TASK BRIEF.
Which lines of the records contain the word "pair"? Show each of them.

RECORDS SHOWN.
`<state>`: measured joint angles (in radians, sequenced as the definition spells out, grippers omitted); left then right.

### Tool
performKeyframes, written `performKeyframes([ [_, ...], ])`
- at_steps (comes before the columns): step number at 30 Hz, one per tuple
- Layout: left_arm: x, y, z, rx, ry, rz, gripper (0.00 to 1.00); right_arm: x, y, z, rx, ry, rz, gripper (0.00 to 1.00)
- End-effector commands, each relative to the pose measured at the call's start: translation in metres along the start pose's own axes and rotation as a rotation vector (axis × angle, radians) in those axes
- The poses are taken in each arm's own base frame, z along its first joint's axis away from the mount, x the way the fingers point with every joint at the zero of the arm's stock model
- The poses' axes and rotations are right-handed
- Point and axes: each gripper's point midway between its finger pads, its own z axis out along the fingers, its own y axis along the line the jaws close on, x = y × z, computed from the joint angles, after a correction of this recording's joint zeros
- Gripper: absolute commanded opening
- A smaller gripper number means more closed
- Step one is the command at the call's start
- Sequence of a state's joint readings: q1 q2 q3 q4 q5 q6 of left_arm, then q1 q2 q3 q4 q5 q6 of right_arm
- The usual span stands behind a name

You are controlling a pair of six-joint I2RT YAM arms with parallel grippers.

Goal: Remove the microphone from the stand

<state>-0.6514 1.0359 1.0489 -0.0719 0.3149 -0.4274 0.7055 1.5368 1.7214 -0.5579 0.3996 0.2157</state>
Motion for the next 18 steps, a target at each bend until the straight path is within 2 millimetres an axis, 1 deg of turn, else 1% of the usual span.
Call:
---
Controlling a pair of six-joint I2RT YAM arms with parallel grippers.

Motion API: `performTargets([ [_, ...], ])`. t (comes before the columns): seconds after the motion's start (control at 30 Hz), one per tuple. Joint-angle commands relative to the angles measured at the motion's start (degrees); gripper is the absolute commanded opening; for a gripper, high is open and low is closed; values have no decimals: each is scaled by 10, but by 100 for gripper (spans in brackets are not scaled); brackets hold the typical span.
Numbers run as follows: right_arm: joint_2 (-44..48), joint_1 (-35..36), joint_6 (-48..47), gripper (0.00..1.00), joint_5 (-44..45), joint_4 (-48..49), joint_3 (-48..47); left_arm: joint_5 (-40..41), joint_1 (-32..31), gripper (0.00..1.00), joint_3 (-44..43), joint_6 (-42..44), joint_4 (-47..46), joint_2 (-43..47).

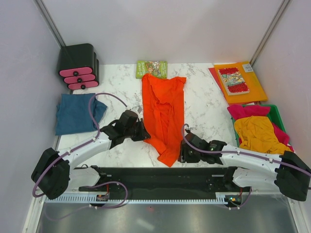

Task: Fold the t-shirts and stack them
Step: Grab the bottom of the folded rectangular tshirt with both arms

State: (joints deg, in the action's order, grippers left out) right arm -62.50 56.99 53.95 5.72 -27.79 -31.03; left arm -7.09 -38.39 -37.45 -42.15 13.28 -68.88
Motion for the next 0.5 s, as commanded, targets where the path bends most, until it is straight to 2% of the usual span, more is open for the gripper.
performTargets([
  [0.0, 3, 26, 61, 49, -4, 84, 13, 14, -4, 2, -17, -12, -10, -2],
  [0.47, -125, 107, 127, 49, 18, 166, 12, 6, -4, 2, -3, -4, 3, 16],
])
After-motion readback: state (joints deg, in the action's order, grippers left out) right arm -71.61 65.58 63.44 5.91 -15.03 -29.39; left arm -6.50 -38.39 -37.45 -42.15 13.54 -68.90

REPLY.
You are controlling a pair of six-joint I2RT YAM arms with parallel grippers.
Controlling a pair of six-joint I2RT YAM arms with parallel grippers.

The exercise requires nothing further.